**MATERIAL FOR THIS EXERCISE**
━━━
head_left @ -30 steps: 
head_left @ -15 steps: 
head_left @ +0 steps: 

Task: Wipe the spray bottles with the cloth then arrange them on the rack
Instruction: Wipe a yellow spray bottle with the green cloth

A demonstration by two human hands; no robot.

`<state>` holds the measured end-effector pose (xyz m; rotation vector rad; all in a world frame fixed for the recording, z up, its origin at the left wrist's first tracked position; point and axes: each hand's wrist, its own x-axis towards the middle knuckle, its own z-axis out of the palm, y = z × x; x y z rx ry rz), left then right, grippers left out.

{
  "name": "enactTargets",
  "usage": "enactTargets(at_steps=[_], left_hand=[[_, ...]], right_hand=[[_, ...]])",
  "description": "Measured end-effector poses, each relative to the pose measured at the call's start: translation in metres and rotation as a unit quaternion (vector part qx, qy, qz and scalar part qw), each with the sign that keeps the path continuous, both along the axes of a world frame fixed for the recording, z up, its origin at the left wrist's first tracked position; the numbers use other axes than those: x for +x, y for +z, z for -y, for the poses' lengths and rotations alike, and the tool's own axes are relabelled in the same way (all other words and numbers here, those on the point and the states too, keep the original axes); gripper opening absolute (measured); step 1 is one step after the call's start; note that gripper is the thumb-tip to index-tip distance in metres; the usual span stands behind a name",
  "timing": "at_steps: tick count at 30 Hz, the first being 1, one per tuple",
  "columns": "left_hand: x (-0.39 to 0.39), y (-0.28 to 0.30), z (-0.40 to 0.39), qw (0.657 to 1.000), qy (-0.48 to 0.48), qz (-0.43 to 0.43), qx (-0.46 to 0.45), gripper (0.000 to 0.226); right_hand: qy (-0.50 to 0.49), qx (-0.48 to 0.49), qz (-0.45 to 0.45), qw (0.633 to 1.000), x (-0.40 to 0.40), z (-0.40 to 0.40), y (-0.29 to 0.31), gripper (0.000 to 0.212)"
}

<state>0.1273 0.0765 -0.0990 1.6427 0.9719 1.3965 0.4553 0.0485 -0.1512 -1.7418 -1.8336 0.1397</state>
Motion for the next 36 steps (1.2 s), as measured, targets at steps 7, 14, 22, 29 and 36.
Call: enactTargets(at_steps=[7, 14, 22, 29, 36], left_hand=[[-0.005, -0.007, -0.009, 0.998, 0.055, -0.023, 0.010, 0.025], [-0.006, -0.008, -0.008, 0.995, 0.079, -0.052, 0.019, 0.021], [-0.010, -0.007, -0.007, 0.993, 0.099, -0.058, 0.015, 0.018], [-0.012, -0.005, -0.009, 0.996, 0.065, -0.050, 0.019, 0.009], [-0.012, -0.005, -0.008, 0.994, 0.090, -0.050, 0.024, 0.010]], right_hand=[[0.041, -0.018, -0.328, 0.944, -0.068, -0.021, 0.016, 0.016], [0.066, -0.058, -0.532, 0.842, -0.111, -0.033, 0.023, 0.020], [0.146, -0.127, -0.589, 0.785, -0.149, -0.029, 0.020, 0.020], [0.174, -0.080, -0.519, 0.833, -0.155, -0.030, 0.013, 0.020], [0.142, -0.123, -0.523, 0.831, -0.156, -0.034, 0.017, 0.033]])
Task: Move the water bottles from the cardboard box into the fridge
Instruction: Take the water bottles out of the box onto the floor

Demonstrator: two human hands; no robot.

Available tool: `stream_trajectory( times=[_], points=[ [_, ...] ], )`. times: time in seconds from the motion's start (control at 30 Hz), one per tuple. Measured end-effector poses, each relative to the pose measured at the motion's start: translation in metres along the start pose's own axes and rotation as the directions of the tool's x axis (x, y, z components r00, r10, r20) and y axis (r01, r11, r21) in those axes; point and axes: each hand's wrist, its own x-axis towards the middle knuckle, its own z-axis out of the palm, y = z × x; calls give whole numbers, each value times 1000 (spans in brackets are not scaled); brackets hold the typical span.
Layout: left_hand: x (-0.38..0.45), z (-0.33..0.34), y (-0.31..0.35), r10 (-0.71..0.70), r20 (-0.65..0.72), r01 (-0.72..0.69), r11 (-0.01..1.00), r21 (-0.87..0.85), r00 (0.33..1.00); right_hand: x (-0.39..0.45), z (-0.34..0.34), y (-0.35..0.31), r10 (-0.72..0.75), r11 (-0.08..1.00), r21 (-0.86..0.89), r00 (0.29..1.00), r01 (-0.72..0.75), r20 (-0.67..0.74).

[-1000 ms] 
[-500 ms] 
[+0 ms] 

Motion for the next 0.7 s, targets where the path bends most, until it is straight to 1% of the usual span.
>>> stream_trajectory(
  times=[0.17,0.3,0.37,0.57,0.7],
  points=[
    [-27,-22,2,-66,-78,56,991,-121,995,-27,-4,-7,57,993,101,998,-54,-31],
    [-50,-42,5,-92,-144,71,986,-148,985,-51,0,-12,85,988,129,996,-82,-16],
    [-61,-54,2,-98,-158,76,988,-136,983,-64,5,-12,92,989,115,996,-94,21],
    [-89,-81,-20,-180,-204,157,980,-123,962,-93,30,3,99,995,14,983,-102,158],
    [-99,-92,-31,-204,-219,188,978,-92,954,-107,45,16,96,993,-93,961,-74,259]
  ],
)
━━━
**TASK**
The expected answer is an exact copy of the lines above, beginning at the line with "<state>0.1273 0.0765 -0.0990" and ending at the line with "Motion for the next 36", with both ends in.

**ANSWER BELOW**
<state>0.1273 0.0765 -0.0990 1.6427 0.9719 1.3965 0.4553 0.0485 -0.1512 -1.7418 -1.8336 0.1397</state>
Motion for the next 36 steps (1.2 s), as measured, targets at steps 7, 14, 22, 29 and 36.

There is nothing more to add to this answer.